Glossary of Data Analysis and Excel Terms - Excel Data Analysis For Dummies, 2nd Edition (2014)

Excel Data Analysis For Dummies, 2nd Edition (2014)

Appendix. Glossary of Data Analysis and Excel Terms

3-D pie charts: Perhaps the very worst way to share the results of your data analysis — and often inexcusable.

absolute reference: A cell address used in a formula that Excel doesn’t adjust if you copy the formula to some new location. To create an absolute cell reference, you precede the column letter and row number with a dollar sign ($).

Access: A database program developed and sold by Microsoft. Use Access to build and work with large, sophisticated, relational databases; you can easily export information from Access databases to Excel. Just choose the Access Microsoft Office menu’s Export command.

arithmetic operators: The standard operators that you use in Excel formulas. To add numbers, use the addition (+) operator. To subtract numbers, use the subtraction (–) operator. To multiply numbers, use the multiplication (*) operator. To divide numbers, use the division (/) operator. You can also perform exponential operations by using the exponential operator (^). See operator precedence.

ascending order: A sorting option that alphabetizes labels and arranges values in smallest-value-to-largest-value order. See also chronological order; descending order.

ASCII text file: A type of text file that in essence is just straight text and nothing else. See also delimited text file; importing.

AutoFilter: An Excel tool (available from the Data tab’s Filter command) that helps you produce a new table that’s a subset of your original table. For example, in the case of a grocery list table, you could use AutoFilter to create a subset that shows only those items that you’ll purchase at a particular store, in specified quantities, or that exceed a certain price.

average: Typically, the arithmetic mean for a set of values. Excel supplies several averaging functions. See also median; mode.
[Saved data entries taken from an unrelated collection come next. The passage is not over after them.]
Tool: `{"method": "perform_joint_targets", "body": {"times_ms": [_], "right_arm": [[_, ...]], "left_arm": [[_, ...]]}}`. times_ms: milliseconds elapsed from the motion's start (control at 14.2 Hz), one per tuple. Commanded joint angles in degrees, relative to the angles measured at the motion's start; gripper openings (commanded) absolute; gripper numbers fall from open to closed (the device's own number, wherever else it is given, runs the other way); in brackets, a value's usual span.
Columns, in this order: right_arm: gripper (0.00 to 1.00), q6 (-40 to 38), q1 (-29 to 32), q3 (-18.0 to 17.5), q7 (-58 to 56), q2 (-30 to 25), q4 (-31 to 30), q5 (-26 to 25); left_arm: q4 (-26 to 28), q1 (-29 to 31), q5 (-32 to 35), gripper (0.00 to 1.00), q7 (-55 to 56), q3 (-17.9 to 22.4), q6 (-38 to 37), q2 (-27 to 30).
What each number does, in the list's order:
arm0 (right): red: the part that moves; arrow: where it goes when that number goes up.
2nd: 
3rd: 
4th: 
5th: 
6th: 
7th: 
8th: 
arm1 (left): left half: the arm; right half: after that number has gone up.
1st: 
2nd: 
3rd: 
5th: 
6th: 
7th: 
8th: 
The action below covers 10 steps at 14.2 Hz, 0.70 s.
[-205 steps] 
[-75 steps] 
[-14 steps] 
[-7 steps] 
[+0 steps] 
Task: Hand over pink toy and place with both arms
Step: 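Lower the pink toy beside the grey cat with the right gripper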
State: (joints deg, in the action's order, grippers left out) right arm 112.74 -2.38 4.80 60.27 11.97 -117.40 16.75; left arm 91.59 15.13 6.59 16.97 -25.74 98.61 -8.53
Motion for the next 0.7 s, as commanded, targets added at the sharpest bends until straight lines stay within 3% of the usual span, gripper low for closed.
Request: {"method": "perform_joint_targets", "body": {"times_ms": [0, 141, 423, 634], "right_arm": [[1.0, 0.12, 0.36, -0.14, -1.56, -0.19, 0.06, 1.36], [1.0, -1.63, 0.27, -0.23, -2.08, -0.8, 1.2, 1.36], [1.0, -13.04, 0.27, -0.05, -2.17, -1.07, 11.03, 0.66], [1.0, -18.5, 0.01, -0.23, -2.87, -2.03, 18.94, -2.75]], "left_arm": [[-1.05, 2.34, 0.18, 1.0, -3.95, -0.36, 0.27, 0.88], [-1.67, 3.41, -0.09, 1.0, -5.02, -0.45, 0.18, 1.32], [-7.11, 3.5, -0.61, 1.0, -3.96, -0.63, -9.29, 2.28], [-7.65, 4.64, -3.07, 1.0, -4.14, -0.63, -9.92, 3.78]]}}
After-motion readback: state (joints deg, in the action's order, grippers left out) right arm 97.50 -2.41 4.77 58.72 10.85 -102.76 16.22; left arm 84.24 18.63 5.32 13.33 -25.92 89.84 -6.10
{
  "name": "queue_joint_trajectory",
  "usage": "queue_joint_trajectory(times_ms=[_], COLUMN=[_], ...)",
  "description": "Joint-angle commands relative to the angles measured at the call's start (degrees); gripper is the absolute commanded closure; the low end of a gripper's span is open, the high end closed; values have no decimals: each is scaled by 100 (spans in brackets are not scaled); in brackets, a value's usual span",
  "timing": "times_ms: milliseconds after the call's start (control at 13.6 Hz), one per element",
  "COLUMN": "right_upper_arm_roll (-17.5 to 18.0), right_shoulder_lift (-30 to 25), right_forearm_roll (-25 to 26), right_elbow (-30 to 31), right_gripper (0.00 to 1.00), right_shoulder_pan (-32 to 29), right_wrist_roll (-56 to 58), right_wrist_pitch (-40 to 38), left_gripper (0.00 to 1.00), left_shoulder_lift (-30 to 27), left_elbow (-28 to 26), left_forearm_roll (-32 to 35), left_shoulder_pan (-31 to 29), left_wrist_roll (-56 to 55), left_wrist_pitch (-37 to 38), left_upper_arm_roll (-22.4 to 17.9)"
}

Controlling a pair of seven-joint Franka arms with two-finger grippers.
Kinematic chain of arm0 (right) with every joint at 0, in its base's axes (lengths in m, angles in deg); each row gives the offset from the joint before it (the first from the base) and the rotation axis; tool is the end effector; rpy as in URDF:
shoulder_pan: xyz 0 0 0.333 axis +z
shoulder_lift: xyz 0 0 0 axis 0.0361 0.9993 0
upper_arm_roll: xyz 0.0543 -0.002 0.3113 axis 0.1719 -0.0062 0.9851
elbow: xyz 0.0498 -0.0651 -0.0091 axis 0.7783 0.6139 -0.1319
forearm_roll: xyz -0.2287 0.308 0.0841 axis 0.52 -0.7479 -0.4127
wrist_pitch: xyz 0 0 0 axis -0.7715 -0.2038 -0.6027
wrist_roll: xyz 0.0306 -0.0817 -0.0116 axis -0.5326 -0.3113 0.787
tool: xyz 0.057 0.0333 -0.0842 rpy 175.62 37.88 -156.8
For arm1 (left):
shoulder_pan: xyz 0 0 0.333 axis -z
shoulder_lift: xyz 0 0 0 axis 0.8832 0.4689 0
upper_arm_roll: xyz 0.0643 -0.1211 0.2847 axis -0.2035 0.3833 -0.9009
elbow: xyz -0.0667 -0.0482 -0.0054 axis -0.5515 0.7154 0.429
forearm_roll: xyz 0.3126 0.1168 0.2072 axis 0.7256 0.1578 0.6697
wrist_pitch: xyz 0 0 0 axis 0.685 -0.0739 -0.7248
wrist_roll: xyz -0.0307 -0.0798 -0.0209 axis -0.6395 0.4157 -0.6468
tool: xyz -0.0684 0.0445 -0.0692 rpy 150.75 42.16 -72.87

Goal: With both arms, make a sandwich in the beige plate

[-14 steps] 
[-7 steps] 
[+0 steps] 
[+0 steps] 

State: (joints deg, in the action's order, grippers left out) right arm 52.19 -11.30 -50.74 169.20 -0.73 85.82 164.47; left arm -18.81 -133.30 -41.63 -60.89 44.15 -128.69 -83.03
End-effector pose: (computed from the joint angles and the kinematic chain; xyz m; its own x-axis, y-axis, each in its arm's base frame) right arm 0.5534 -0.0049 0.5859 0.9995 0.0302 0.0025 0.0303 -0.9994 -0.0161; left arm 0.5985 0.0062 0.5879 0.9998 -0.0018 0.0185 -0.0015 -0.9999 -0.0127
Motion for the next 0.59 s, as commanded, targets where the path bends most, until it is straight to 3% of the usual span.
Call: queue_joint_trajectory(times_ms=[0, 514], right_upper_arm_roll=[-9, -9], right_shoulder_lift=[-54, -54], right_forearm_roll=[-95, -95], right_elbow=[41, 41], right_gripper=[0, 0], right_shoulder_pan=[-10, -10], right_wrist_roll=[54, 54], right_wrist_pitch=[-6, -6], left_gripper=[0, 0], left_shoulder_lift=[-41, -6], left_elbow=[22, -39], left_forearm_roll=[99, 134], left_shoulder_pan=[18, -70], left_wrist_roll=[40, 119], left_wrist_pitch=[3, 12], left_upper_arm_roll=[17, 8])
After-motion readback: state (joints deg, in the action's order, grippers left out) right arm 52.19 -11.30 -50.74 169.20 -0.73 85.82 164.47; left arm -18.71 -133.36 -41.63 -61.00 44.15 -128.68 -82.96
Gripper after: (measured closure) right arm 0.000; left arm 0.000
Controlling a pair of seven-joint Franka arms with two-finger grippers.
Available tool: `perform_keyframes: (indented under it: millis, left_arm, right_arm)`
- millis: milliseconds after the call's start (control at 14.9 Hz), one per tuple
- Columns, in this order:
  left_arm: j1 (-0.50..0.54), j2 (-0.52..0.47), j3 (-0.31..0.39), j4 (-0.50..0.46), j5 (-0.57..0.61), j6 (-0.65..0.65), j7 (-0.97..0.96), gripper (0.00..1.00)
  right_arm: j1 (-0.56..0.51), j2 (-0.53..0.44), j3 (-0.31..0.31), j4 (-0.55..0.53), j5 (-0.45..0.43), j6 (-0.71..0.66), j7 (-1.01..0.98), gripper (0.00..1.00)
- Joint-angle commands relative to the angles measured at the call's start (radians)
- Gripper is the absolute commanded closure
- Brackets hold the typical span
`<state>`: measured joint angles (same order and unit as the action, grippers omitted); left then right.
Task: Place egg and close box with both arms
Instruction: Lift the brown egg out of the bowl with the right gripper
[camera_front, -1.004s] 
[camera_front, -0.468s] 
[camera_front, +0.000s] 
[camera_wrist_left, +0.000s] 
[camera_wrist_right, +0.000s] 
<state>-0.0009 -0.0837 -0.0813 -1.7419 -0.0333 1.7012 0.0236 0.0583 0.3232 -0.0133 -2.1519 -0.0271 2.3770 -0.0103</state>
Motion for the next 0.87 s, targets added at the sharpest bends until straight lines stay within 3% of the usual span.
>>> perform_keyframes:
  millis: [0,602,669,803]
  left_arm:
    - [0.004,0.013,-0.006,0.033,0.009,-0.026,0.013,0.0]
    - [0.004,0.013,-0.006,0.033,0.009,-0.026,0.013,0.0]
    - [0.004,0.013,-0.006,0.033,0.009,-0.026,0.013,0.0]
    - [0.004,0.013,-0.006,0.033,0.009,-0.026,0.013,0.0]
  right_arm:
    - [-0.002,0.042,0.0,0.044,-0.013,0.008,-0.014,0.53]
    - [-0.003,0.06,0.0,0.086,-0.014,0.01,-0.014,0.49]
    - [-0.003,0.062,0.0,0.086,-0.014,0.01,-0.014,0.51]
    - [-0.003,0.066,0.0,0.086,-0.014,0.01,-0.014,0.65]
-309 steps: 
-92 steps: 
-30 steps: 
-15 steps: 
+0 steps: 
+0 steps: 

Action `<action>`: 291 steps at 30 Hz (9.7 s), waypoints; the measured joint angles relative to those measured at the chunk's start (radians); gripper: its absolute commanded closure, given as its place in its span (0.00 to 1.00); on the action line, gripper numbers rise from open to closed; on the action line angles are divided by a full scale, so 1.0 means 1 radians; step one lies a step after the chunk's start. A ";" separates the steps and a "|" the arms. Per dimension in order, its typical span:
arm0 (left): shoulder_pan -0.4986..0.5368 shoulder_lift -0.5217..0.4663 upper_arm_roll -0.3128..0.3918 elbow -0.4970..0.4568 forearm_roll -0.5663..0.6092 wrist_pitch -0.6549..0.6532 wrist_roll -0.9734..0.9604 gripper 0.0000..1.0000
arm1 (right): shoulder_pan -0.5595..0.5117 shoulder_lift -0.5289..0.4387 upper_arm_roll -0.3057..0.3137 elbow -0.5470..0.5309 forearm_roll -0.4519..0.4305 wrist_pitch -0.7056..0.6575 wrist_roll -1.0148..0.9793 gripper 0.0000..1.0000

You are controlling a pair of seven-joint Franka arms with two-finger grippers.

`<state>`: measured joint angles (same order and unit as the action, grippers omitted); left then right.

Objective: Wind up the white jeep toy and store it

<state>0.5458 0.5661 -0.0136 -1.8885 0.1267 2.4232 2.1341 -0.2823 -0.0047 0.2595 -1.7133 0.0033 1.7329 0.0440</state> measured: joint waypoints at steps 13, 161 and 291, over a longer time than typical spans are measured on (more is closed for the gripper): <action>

binomial distributions: Used to calculate probabilities in situations in which you have a limited number of independent trials, or tests, which can either succeed or fail. Success or failure of any one trial is independent of other trials.

Boolean expressions: Also known as logical expressions, these expressions describe a comparison that you want to make. For example, to compare fields with the value 1,000,000, you use a Boolean expression. To construct a Boolean expression, you use a comparison operator and then a value used in the comparison.

calculated field: Used to insert a new row or column into a pivot table and then fill the new row or column with a formula.

calculated item: An amount shown in a pivot table that you create by calculating a formula. Frankly, adding a calculated item usually doesn't make any sense. But, hey, strange things happen all the time, right?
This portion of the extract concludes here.